When the curfew falls, a cat and mouse game begins between police and residents in a rundown barrio in Guayaquil, the city at the heart of Ecuador's coronavirus crisis.

Contagion is seen as the lesser of two evils. People here say confinement is worse than depriving them of food. They know hunger and fear it more than COVID-19.

A child remains inside his home as his relatives sit out the COVID-19 epidemic in Guayaquil, Ecuador's Nigeria neighborhood
A child remains inside his home as his relatives sit out the COVID-19 epidemic in Guayaquil, Ecuador's Nigeria neighborhood AFP / Jose Sanchez LINDAO

"The authorities are saying to families: stay inside your house, but they don't see beyond that -- the need before we had this, as well as right now, is worse!" says Washington Angulo, 48, a community leader in the Afro-Ecuadoran neighborhood of Barrio Nigeria.

Tensions fray here around 2:00 pm every day when the 15-hour curfew imposed by the government against the spread of the coronavirus begins. That's when a peculiar game of hide-and-seek begins.

"The police come with a whip to send people running, but how do you say to a poor person: 'Stay home,' if you don't have enough to eat?" said Carlos Valencia, a 35-year-old teacher.
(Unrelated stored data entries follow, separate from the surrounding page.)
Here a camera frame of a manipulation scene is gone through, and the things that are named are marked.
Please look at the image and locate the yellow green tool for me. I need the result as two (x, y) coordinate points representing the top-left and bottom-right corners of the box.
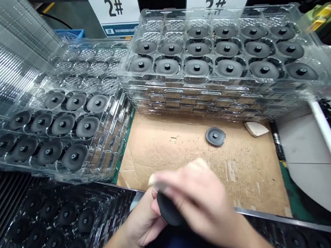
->
(301, 0), (331, 34)

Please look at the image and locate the white curved scrap piece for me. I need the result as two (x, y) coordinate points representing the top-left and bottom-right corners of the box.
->
(243, 120), (271, 138)

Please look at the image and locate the tall stack of clear trays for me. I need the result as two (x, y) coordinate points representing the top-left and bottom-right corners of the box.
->
(115, 0), (331, 137)

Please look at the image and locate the person's left hand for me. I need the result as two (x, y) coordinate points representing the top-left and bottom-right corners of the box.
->
(121, 184), (176, 248)

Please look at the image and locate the group of black discs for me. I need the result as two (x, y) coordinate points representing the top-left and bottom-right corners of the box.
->
(0, 81), (105, 177)
(128, 8), (325, 93)

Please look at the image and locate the person's right hand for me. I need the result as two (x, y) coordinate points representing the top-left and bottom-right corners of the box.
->
(141, 152), (250, 248)

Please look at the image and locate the blue plastic bin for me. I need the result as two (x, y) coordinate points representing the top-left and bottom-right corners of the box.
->
(53, 25), (87, 41)

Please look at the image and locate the brown cardboard sheet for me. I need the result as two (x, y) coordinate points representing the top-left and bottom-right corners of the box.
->
(114, 105), (304, 218)

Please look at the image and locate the black metal rod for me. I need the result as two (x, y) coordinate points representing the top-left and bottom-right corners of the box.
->
(266, 121), (290, 162)

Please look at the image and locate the black round rubber disc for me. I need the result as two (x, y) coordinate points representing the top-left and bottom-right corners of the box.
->
(153, 190), (188, 228)
(205, 126), (229, 149)

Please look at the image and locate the low stack of clear trays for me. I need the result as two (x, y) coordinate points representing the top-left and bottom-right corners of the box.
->
(0, 26), (144, 189)

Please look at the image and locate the green mat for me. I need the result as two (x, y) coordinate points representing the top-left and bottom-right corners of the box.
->
(272, 159), (331, 227)

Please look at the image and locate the white plastic bin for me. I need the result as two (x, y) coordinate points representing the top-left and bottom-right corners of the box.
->
(266, 36), (331, 216)

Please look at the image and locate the pile of empty clear trays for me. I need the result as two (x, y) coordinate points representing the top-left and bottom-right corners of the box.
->
(0, 0), (76, 160)
Social distancing is an afterthought in Guayaquil, Ecaudor's Nigeria neighborhood, where hunger and joblessness are more pressing fears
Social distancing is an afterthought in Guayaquil, Ecaudor's Nigeria neighborhood, where hunger and joblessness are more pressing fears AFP / Jose Sanchez LINDAO

Reports have flared on social media of the police using excessive force. But Valencia acknowledges that as soon as the officers leave, local people are out on the streets again. Until the police return to chase them home again.

A man prepares a meal in a street in the Nigeria neighborhood of Guayaquil, the Ecuadoran city hardest hit by COVID-19.
A man prepares a meal in a street in the Nigeria neighborhood of Guayaquil, the Ecuadoran city hardest hit by COVID-19. AFP / Jose Sanchez LINDAO

Some 8,000 families live in Barrio Nigeria on the Mogollon estuary, on a finger of the Pacific that stretches inland.

Guayaquil is one of the worst hit cities in Latin America, but there are no confirmed cases so far in Barrio Nigeria. Locals seem barely aware of the tragedy unfolding across the city, where many families have had to wait days for overwhelmed authorities to collect the bodies of their relatives, after local health and mortuary service systems collapsed under the weight of the pandemic.

Children walk along a street of the Nigeria neighborhood in Guayaquil, Ecuador, a port city where hundreds of people have died of COVID-19
Children walk along a street of the Nigeria neighborhood in Guayaquil, Ecuador, a port city where hundreds of people have died of COVID-19 AFP / Jose Sanchez LINDAO

Men hang around street corners to chat, the younger ones playing impromptu soccer matches on the narrow streets. The women gather by the estuary and children play marbles on the street.

Nobody wears a mask, or gloves. Social distancing is non-existent here, handshakes are still exchanged in greeting.

Many families share the same small houses under a tin roof where temperatures can reach 32 degrees Celsius (90 degrees Fahrenheit) in this Pacific coast city.

Map of Ecuador locating Guayaquil
Map of Ecuador locating Guayaquil AFP / STF

There is no air conditioning or ventilators, just a television to combat the boredom.

Many of the residents of Barrio Nigeria come from the Esmeraldas province, on the border with Colombia.

The pandemic has left most of the locals, who make their living as informal vendors, recyclers, cooks or car park attendants, unemployed.

The authorities, through donations from private companies, have been trying to alleviate the worst of the crisis with grocery handouts.

"Some tuna, noodles, that's not enough. There isn't even a piece of meat or cheese. Fresh produce doesn't reach here. We are living a difficult life," said Angulo.

Others have received nothing at all. Marcial Vernaza, 61, is furious as he stands at his front door.

"Open the fridge and there's nothing to see but ice in there. I have nothing. My son is asking me for food."

Even fried rice, the most common dish in Barrio Nigeria, is in now a rare treat, after the price of eggs doubled, according to Vernaza, who hasn't worked in a year.

In the midst of the economic crisis paralyzing the country, the government is providing a $60 subsidy to the poorest families.

Fulton Ordonez, a 52-year-old left lame by polio as a child, hopes someone will eventually come to help him at his small wood cabin by the estuary.

"I'm afraid they'll kick me out of here," he said, the virus playing no part in his fears.